The number of abortions in the United States increased in the year before Roe v. Wade was overturned by the U.S. Supreme Court in 2022, according to figures released in a report from the U.S. Centers for Disease Control and Prevention (CDC).
A total of 622,108 abortions were reported to the CDC across 46 states in 2021, up from about 592,939 in 2020, the health agency said on Nov. 15 in an annual report. That’s about a 5 percent increase.
Figures show that the 2021 total is still 8 percent lower than the total number that was reported in 2012.
“From 2012 to 2021, abortion rates decreased among all age groups, except women aged 30–34 years,” the CDC stated.
The report found that there were significant racial disparities in the figures. Black women accounted for 41.5 percent of abortions, while white women had 30.2 percent, and Hispanic women 21.8 percent, the CDC said
According to the CDC, white women had the lowest abortion rate, at 6.4 abortions per 1,000 women, while black women had the highest rate, at 28.6 abortions per 1,000 women.

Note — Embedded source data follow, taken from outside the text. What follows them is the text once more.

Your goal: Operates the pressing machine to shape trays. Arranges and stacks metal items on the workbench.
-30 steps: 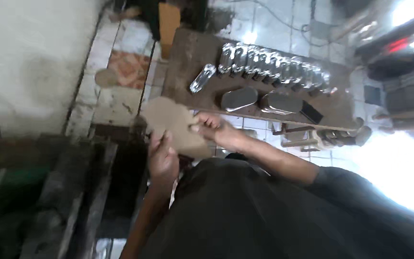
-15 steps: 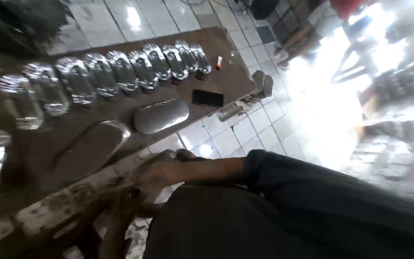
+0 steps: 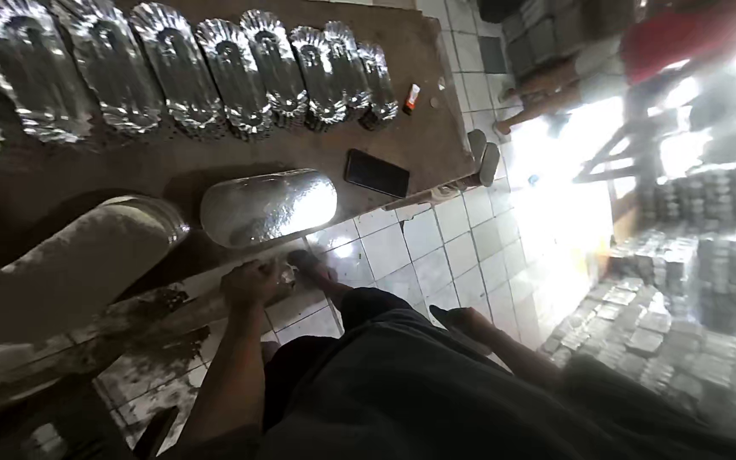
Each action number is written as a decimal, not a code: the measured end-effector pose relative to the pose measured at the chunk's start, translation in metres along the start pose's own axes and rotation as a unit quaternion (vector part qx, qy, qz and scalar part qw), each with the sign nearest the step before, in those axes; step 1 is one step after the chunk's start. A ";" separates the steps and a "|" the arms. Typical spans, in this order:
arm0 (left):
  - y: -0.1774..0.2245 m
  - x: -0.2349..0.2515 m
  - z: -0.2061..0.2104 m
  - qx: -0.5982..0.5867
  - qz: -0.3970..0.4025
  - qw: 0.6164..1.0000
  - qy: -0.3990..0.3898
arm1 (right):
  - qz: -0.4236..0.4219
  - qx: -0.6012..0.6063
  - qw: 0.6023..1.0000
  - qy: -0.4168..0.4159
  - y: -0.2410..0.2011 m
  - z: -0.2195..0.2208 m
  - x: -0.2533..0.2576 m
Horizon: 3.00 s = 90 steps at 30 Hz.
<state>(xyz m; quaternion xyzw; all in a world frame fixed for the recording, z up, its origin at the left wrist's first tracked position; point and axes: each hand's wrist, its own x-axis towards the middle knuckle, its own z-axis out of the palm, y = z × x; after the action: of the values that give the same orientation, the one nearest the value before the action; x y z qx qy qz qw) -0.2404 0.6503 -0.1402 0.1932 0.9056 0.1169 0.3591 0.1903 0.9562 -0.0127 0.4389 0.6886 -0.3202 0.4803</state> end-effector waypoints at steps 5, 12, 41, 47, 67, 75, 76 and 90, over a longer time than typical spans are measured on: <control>-0.009 -0.045 -0.052 -0.065 -0.006 0.998 -0.021 | -0.129 -0.056 0.990 0.029 -0.090 -0.035 0.039; -0.092 -0.220 -0.188 -0.293 -0.152 0.897 0.292 | -0.336 -0.160 0.926 0.057 -0.216 -0.034 0.048; -0.412 -0.469 -0.079 -0.201 -0.397 0.755 0.482 | -0.440 -0.497 0.748 0.016 -0.473 0.148 -0.040; -0.480 -0.548 0.033 -0.171 -0.435 0.742 0.480 | -0.700 -0.571 0.422 0.078 -0.659 0.398 -0.195; -0.233 -0.570 0.237 -0.736 -0.397 0.477 0.270 | -0.749 -0.553 0.351 0.099 -0.747 0.556 -0.213; -0.243 -0.553 0.249 -0.678 -0.400 0.553 0.273 | -0.744 -0.551 0.376 0.041 -0.622 0.723 -0.270; -0.246 -0.555 0.246 -0.683 -0.392 0.562 0.252 | -0.738 -0.558 0.379 0.028 -0.626 0.719 -0.273; -0.287 -0.564 0.256 -0.690 -0.347 0.619 0.146 | -0.728 -0.518 0.447 -0.039 -0.681 0.467 -0.283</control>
<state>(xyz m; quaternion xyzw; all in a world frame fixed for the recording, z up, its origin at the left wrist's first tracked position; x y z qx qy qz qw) 0.2376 0.1659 -0.0819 -0.4592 0.5993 0.6005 0.2633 -0.2095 0.1903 0.1114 -0.5669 0.7743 -0.1530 0.2360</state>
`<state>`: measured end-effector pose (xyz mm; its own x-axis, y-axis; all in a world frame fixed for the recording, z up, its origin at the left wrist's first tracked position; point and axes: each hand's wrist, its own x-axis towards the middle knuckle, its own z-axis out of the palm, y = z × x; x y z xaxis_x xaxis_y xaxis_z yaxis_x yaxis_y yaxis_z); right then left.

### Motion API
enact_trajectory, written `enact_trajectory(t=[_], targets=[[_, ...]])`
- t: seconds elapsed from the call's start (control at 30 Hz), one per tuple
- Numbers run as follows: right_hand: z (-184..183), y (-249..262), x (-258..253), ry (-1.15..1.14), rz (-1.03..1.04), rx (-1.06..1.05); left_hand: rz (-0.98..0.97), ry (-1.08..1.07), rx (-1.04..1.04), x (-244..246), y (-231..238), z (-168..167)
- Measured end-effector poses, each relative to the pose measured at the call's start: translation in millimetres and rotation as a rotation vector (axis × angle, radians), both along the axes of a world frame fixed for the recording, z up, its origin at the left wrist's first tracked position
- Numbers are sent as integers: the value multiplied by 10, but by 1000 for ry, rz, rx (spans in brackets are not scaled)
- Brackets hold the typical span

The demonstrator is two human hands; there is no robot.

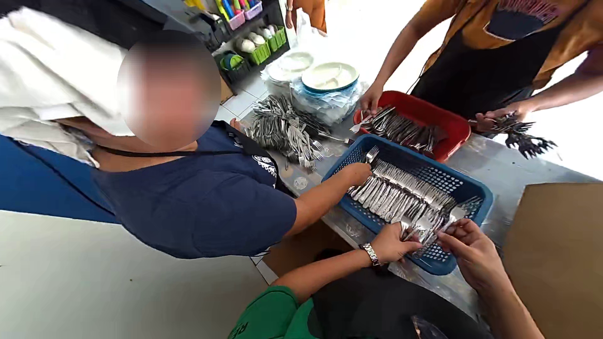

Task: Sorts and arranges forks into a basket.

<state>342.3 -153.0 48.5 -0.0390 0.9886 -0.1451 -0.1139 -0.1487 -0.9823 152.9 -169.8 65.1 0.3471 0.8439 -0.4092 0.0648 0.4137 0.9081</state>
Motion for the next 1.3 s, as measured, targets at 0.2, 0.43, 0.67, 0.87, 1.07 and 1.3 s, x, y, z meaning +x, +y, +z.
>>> enact_trajectory(t=[0.2, 0.43, 0.67, 0.87, 1.07, 1.3], targets=[[174, -190, -195, -40, 50, -16, 28, 8, 152, -211, -240, -25], [393, -96, 20, -316, -71, -20, -15, 180, 165, -353, -420, 10], [424, 409, 557, -607, -157, 92, 187, 17, -75, -378, -354, -62], [140, 1042, 441, -1014, 190, 2, 274, -7, -38, -131, 50, 19], [-88, 1319, 293, -1322, 337, -147, 369, 35, -61, 85, 359, 14], [-243, 1322, 272, -1596, 385, -23, 360, 60, -123, 229, 690, -210]])
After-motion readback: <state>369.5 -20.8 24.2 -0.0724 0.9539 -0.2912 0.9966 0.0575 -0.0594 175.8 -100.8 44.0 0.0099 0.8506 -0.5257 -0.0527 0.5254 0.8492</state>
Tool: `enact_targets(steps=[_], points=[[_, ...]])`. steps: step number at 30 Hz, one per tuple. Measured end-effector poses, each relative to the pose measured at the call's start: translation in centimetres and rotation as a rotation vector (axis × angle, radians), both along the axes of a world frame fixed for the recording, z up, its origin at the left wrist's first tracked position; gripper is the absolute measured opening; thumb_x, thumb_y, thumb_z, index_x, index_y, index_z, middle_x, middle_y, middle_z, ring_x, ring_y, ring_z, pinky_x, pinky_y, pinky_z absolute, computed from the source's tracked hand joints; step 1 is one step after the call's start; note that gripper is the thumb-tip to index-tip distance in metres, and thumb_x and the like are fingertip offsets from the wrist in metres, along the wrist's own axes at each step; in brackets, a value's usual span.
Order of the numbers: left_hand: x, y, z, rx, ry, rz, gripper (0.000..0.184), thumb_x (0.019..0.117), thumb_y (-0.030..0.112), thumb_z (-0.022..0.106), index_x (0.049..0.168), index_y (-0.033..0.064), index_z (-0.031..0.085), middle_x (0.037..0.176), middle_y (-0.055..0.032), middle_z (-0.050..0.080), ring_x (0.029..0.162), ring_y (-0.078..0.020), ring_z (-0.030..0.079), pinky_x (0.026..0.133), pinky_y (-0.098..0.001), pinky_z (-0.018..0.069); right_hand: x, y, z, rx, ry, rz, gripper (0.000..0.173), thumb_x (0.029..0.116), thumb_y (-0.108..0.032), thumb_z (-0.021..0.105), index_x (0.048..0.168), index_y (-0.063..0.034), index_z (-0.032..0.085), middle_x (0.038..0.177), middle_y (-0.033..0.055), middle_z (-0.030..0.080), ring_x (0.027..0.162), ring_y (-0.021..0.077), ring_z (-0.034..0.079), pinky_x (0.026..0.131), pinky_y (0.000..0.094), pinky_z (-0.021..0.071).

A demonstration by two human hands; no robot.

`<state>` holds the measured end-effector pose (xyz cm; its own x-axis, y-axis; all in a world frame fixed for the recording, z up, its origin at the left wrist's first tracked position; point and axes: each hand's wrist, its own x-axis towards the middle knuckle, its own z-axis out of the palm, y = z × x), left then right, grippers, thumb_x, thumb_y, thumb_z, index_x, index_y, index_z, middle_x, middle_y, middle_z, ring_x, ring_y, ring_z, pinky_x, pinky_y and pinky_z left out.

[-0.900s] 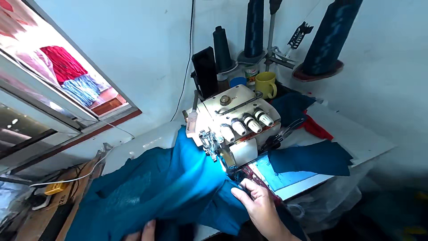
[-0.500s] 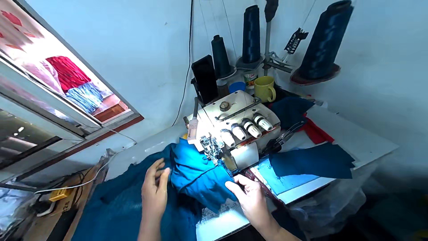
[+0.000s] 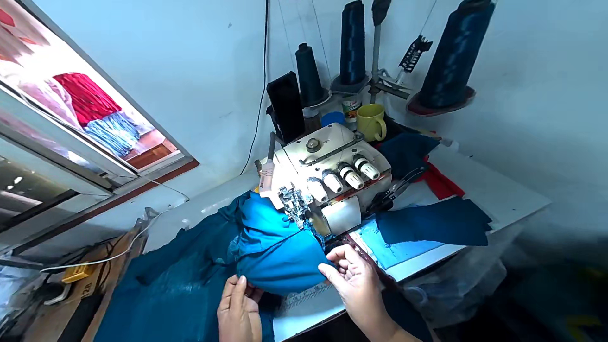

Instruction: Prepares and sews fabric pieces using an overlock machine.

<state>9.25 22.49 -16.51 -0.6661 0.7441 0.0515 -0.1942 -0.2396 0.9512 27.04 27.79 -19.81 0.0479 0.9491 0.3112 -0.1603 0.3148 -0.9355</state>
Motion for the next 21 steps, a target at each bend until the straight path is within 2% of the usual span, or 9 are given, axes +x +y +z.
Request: enact_targets(steps=[2, 5, 8, 10, 11, 14, 18, 21], points=[[-0.1, 0.3, 0.3, -0.007, 0.018, 0.024, 0.026, 0.1074, 0.005, 0.030, 0.100, 0.0061, 0.055, 0.081, -0.0012, 0.070, 0.073, -0.0129, 0.072, 0.070, -0.0324, 0.0638, -0.2, -0.2, 0.0, -0.008, -0.002, 0.007, 0.018, 0.0864, -0.005, 0.073, 0.102, -0.0018, 0.066, 0.087, 0.0020, 0.071, 0.067, 0.0055, 0.068, 0.059, 0.0203, 0.0591], [0.2, 0.5, 0.1, -0.023, 0.002, 0.021, 0.025, 0.1079, 0.006, 0.030, 0.100, 0.0061, 0.054, 0.081, -0.0023, 0.069, 0.073, -0.0143, 0.072, 0.070, -0.0344, 0.0641, -0.4, -0.4, -0.1, 0.001, -0.014, 0.008, 0.011, 0.0861, -0.005, 0.073, 0.095, -0.0027, 0.067, 0.083, 0.0016, 0.070, 0.066, 0.0047, 0.067, 0.059, 0.0197, 0.0591], [0.5, 0.5, -0.1, -0.043, -0.010, -0.001, 0.029, 0.1088, 0.008, 0.028, 0.102, 0.0056, 0.056, 0.081, -0.0014, 0.069, 0.074, -0.0131, 0.072, 0.071, -0.0327, 0.0636, -0.3, -0.4, -0.1, -0.009, 0.005, 0.024, 0.014, 0.0875, -0.004, 0.072, 0.101, -0.0020, 0.069, 0.089, 0.0021, 0.072, 0.068, 0.0044, 0.067, 0.061, 0.0187, 0.0589], [0.7, 0.3, -0.2, -0.070, 0.038, -0.028, 0.029, 0.1085, 0.008, 0.031, 0.105, 0.0018, 0.060, 0.084, -0.0031, 0.072, 0.076, -0.0138, 0.073, 0.073, -0.0330, 0.0641, -0.3, -0.4, -0.2, -0.009, 0.012, 0.021, 0.013, 0.0878, -0.005, 0.071, 0.101, -0.0019, 0.071, 0.086, 0.0017, 0.072, 0.066, 0.0040, 0.066, 0.060, 0.0184, 0.0576], [0.8, 0.2, -0.3, -0.083, 0.084, -0.032, 0.029, 0.1075, 0.007, 0.035, 0.103, 0.0003, 0.063, 0.084, -0.0035, 0.073, 0.076, -0.0136, 0.074, 0.073, -0.0326, 0.0643, -0.3, -0.4, -0.3, -0.010, 0.016, 0.019, 0.012, 0.0883, -0.005, 0.071, 0.099, -0.0017, 0.072, 0.083, 0.0016, 0.071, 0.066, 0.0046, 0.066, 0.060, 0.0189, 0.0578], [0.7, 0.3, -0.7, -0.087, 0.205, 0.007, 0.032, 0.1038, 0.002, 0.042, 0.085, 0.0022, 0.068, 0.074, -0.0016, 0.072, 0.068, -0.0110, 0.072, 0.069, -0.0289, 0.0631, -0.2, -0.4, -0.4, -0.014, 0.021, 0.016, 0.008, 0.0916, -0.007, 0.069, 0.095, -0.0013, 0.073, 0.081, 0.0022, 0.073, 0.069, 0.0056, 0.070, 0.064, 0.0200, 0.0609], [0.1, 0.5, -0.3, -0.105, 0.224, 0.077, 0.036, 0.1069, 0.006, 0.036, 0.091, 0.0023, 0.068, 0.072, 0.0016, 0.069, 0.065, -0.0078, 0.069, 0.066, -0.0250, 0.0608, 0.3, -0.2, -0.6, 0.061, -0.035, 0.010, 0.008, 0.0891, -0.010, 0.072, 0.086, -0.0031, 0.075, 0.082, 0.0016, 0.071, 0.071, 0.0020, 0.066, 0.065, 0.0155, 0.0559], [-0.4, 0.7, 0.3, -0.092, 0.251, 0.138, 0.036, 0.1064, 0.005, 0.039, 0.087, 0.0046, 0.068, 0.071, 0.0050, 0.067, 0.063, -0.0026, 0.064, 0.063, -0.0188, 0.0556, 0.5, -0.2, -0.1, 0.108, -0.045, -0.001, 0.009, 0.0855, -0.012, 0.077, 0.081, -0.0040, 0.074, 0.083, 0.0015, 0.070, 0.072, 0.0018, 0.065, 0.065, 0.0144, 0.0553]])
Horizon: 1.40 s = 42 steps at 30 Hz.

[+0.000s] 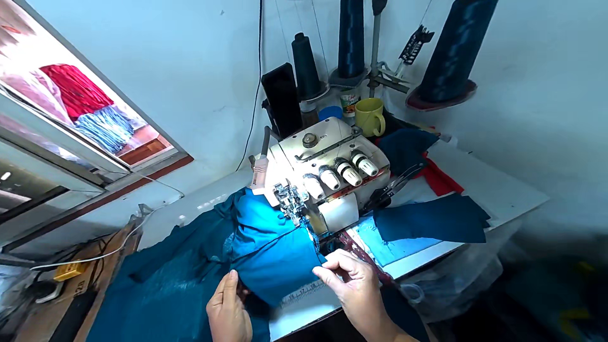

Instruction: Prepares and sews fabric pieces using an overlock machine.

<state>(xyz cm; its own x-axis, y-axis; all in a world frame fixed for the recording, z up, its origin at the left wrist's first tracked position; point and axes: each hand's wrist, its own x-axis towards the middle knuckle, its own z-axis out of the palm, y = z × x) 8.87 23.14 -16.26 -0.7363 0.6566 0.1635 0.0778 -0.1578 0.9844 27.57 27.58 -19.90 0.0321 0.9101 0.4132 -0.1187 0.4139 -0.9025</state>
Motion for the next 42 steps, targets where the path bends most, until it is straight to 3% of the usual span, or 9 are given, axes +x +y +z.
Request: enact_targets(steps=[10, 14, 17, 22, 26, 31, 35, 38, 42], points=[[-1.3, 1.0, -0.1, -0.054, 0.217, 0.070, 0.026, 0.1025, 0.004, 0.047, 0.086, 0.0039, 0.066, 0.069, 0.0050, 0.061, 0.057, 0.0000, 0.055, 0.055, -0.0155, 0.0464, 0.0, 0.2, 0.4, -0.172, 0.075, 0.034, 0.013, 0.0862, -0.008, 0.075, 0.082, -0.0049, 0.063, 0.070, -0.0010, 0.064, 0.058, 0.0043, 0.063, 0.054, 0.0186, 0.0564], [1.7, 0.7, -0.4, -0.030, 1.007, 0.173, 0.038, 0.0929, 0.010, 0.062, 0.120, -0.0160, 0.055, 0.117, -0.0315, 0.059, 0.107, -0.0333, 0.060, 0.094, -0.0423, 0.0497, -0.1, 0.4, 0.8, -0.358, 0.123, 0.162, 0.014, 0.0888, -0.005, 0.072, 0.101, -0.0002, 0.069, 0.075, 0.0000, 0.068, 0.058, 0.0062, 0.066, 0.054, 0.0199, 0.0580], [5.0, 1.5, -0.6, 0.034, 1.193, -0.049, 0.031, 0.0985, 0.020, 0.057, 0.116, -0.0003, 0.073, 0.120, -0.0187, 0.068, 0.118, -0.0298, 0.062, 0.105, -0.0419, 0.0478, -0.1, 0.2, 0.3, -0.320, 0.084, 0.167, 0.008, 0.0929, -0.010, 0.069, 0.089, -0.0043, 0.072, 0.072, -0.0028, 0.067, 0.058, 0.0021, 0.063, 0.054, 0.0170, 0.0545], [7.3, 2.8, -1.0, -0.149, 1.361, -0.072, 0.040, 0.1037, 0.035, 0.048, 0.131, 0.0183, 0.072, 0.141, -0.0096, 0.063, 0.133, -0.0351, 0.056, 0.113, -0.0617, 0.0348, 0.1, -0.3, -0.6, -0.156, 0.022, 0.055, 0.012, 0.0922, -0.015, 0.068, 0.083, -0.0078, 0.071, 0.071, -0.0060, 0.063, 0.059, -0.0037, 0.055, 0.053, 0.0120, 0.0453], [7.7, 2.9, -0.9, -0.163, 1.345, -0.044, 0.036, 0.1032, 0.032, 0.049, 0.129, 0.0239, 0.074, 0.138, -0.0084, 0.066, 0.130, -0.0381, 0.058, 0.112, -0.0620, 0.0361, 0.2, -0.3, -0.4, -0.134, 0.020, 0.031, 0.012, 0.0914, -0.017, 0.069, 0.082, -0.0096, 0.071, 0.071, -0.0069, 0.063, 0.059, -0.0034, 0.054, 0.053, 0.0119, 0.0448], [5.2, 3.4, 0.0, -0.064, 1.137, -0.170, 0.040, 0.0983, 0.022, 0.059, 0.132, 0.0029, 0.066, 0.132, -0.0093, 0.069, 0.130, -0.0258, 0.061, 0.114, -0.0509, 0.0436, -1.3, 0.8, 0.7, -0.126, 0.031, 0.041, 0.014, 0.0933, -0.014, 0.066, 0.081, -0.0077, 0.070, 0.069, -0.0064, 0.061, 0.059, -0.0034, 0.053, 0.053, 0.0123, 0.0440], [1.9, 5.3, 1.3, -0.140, 0.927, -0.358, 0.051, 0.0962, 0.037, 0.064, 0.139, 0.0108, 0.060, 0.140, -0.0020, 0.063, 0.129, -0.0132, 0.059, 0.106, -0.0381, 0.0508, -3.0, 3.2, 1.5, -0.231, 0.012, -0.047, 0.029, 0.0906, -0.015, 0.072, 0.065, -0.0118, 0.058, 0.059, -0.0073, 0.051, 0.055, -0.0021, 0.047, 0.054, 0.0142, 0.0386], [-0.2, 7.0, 1.6, -0.187, 0.791, -0.485, 0.057, 0.0948, 0.041, 0.065, 0.145, 0.0158, 0.056, 0.147, 0.0036, 0.058, 0.139, -0.0104, 0.049, 0.115, -0.0413, 0.0399, -3.7, 4.1, 1.8, -0.260, -0.018, -0.106, 0.040, 0.0865, -0.013, 0.074, 0.057, -0.0148, 0.047, 0.055, -0.0091, 0.039, 0.051, -0.0021, 0.037, 0.050, 0.0149, 0.0303], [-1.3, 8.0, 1.9, -0.169, 0.650, -0.593, 0.061, 0.0926, 0.035, 0.069, 0.146, 0.0109, 0.052, 0.148, -0.0023, 0.055, 0.138, -0.0108, 0.050, 0.112, -0.0336, 0.0444, -3.8, 4.3, 2.1, -0.310, 0.005, -0.062, 0.041, 0.0881, -0.010, 0.072, 0.058, -0.0152, 0.045, 0.054, -0.0088, 0.038, 0.050, -0.0011, 0.037, 0.050, 0.0158, 0.0303]])
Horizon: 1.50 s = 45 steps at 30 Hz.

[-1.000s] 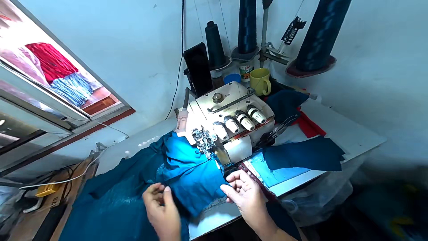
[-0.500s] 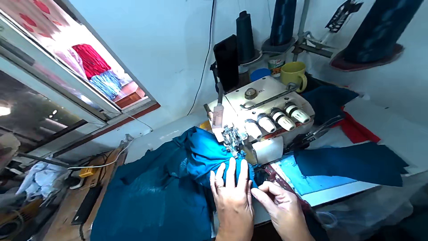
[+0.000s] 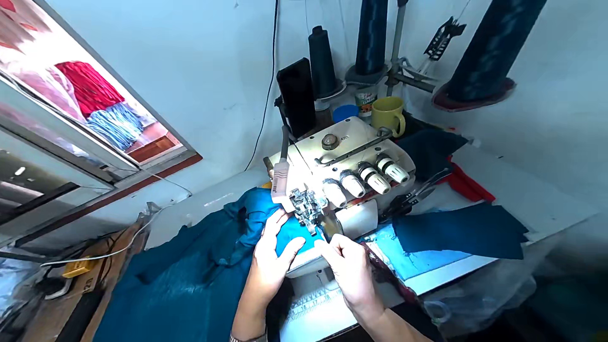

A vast majority of women who received an abortion weren’t married, the figures show.
“For 2021, among the 37 areas that reported by marital status, 12.7 percent of women who obtained an abortion were married, and 87.3 percent were unmarried,” the CDC report said. “The abortion ratio was 41 abortions per 1,000 live births for married women, and 404 abortions per 1,000 live births for unmarried women.”
The report found that most abortions in 2021 were carried out with medication, by using mifepristone and misoprostol; women in their 20s accounted for more than half of the abortions at 57 percent.
Multiple factors—such as access to services, contraception, availability of abortion providers, and legal restrictions on abortion providers and clinics—affect the rate of abortion, according to the CDC report.
It found that adolescents under the age of 15 and women aged 40 and older had the lowest abortion percentages, at 0.2 percent and 3.6 percent, respectively. The authors said that the percentage changes might suggest there is a continuing decrease in U.S. adolescent pregnancies.
“From 2012 to 2021, national birth data indicate that the birth rate for adolescents aged 15–19 years decreased 53 percent, and the data in this report indicate that the abortion rate for the same age group decreased 41 percent,” the CDC report said. “These findings highlight that decreases in adolescent births in the United States have been accompanied by large decreases in adolescent abortions.”
The data were collected by the CDC before the Supreme Court’s 6–3 decision to overturn Roe v. Wade in June 2022, which effectively returned the power to legislate on the issue back to the states. Since then, at least 15 states have banned abortion outright, and many others prohibit it after a certain length of pregnancy, according to the Guttmacher Institute, a pro-abortion research organization.
Notably, California, Maryland, and New Hampshire don’t report abortion data to the CDC. The report noted that in some other states, reporting is incomplete.
Births Increase in Other States
A recent analysis, meanwhile, found that states that had bans on abortions after the Supreme Court’s decision last year had an average fertility rate that was 2.3 percent higher than states without similar restrictions.“Our primary analysis indicates that in the first six months of 2023, births rose by an average of 2.3 percent in states enforcing total abortion bans compared to a control group of states where abortion rights remained protected, amounting to approximately 32,000 additional annual births resulting from abortion bans,” a report from the Institute of Labor Economics read.
The group said that its finding is based on provisional data from the CDC for the first six months of 2023.
Pro-life groups suggested they were pleased with the recent finding. Kristan Hawkins, the president of Students for Life of America, told The New York Times that with the finding, “it’s a triumph that pro-life policies result in lives saved.”
In 2022, when the Supreme Court overturned Roe v. Wade, Justice Samuel Alito wrote in the majority opinion that said the 1973 ruling was “egregiously wrong from the start.”
“Its reasoning was exceptionally weak, and the decision has had damaging consequences. And far from bringing about a national settlement of the abortion issue, Roe and Casey have enflamed debate and deepened division,” he wrote.
He was joined by Justices Clarence Thomas, Neil Gorsuch, Brett Kavanaugh, and Amy Coney Barrett. Justices Stephen Breyer, Sonia Sotomayor, and Elena Kegan dissented.